マジかー。無詠唱ってそんな違いが出るのか。


「なにマサトくん、魔術士目指したくなったの」


「いや、使えたら良いなとは思いますね。シマも使いますし」


スプラッタなシマを思い出したのか嫌な顔する。一応ですが、アレは俺もドン引きですからね。

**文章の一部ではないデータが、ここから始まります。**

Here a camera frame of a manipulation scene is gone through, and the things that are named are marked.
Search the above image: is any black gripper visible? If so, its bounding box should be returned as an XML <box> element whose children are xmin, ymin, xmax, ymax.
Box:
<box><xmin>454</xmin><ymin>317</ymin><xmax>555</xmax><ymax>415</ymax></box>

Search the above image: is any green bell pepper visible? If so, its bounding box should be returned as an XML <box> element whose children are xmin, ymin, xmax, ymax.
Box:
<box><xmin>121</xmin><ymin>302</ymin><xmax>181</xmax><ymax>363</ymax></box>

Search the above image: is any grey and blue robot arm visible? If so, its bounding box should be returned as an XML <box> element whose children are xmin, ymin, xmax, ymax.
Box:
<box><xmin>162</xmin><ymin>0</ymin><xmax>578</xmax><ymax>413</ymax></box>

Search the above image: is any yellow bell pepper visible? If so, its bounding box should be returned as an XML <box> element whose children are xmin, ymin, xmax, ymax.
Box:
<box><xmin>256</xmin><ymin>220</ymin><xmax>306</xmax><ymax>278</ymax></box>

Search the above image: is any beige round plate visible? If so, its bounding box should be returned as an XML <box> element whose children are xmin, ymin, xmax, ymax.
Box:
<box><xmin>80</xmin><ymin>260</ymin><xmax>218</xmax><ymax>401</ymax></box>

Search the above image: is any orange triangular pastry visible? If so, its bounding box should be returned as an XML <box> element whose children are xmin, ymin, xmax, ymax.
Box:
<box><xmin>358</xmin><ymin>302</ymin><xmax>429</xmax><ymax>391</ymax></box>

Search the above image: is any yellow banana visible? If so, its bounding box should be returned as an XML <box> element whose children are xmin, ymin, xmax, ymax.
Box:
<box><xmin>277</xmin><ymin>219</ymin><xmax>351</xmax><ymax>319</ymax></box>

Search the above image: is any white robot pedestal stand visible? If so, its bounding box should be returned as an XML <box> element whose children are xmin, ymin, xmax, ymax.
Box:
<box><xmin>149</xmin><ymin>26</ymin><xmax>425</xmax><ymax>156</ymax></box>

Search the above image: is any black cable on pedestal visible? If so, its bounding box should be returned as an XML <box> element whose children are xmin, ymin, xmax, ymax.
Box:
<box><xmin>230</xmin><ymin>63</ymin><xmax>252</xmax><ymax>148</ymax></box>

「マサトくんは、今の魔術を極めた方が向いてそうだけどね」


ん?俺、魔術なんか使ってたかな。不思議に思いクロさんを見る。


「あのね、風裂をアレだけ好き勝手受けて、その程度で済んでるのは魔術使ってるからでしょ」


呆れ顔で言われた。アルマを見ると困り顔している。


「わたしが風裂を受けたら、2〜3回で立ってられなくなると思うよ」


「そういう事よ。私は元探査会社員ですから、もう少しだけ行けるけど」


「まぁマサトくんみたいな真似は流石にね」


そうなのか。あいつ結構ヤバめな魔獣だったのか。数は凄かったけど。


「魔法魔術は人それぞれって事よ。アルマちゃんの魔法だって私には真似できないわ」


ん、アルマの魔法ってどんな奴なの?興味深げな視線を送る。


「えっと、魔獣の卵の事、人よりわかるかな」


「え、なにそれ。天職かよ、凄いじゃん」


アルマは胸に付けた光羽鳥の卵袋を握りしめていた。


タクナと一緒に御者席に居たシマの声がする。


「みえた!」


「すいふう」


陽は傾き辺りが赤く染まっている。アズール・ホエムは赤い陽光を浴びて紫に姿を変えていた。けど夜になる前に着けそうだ。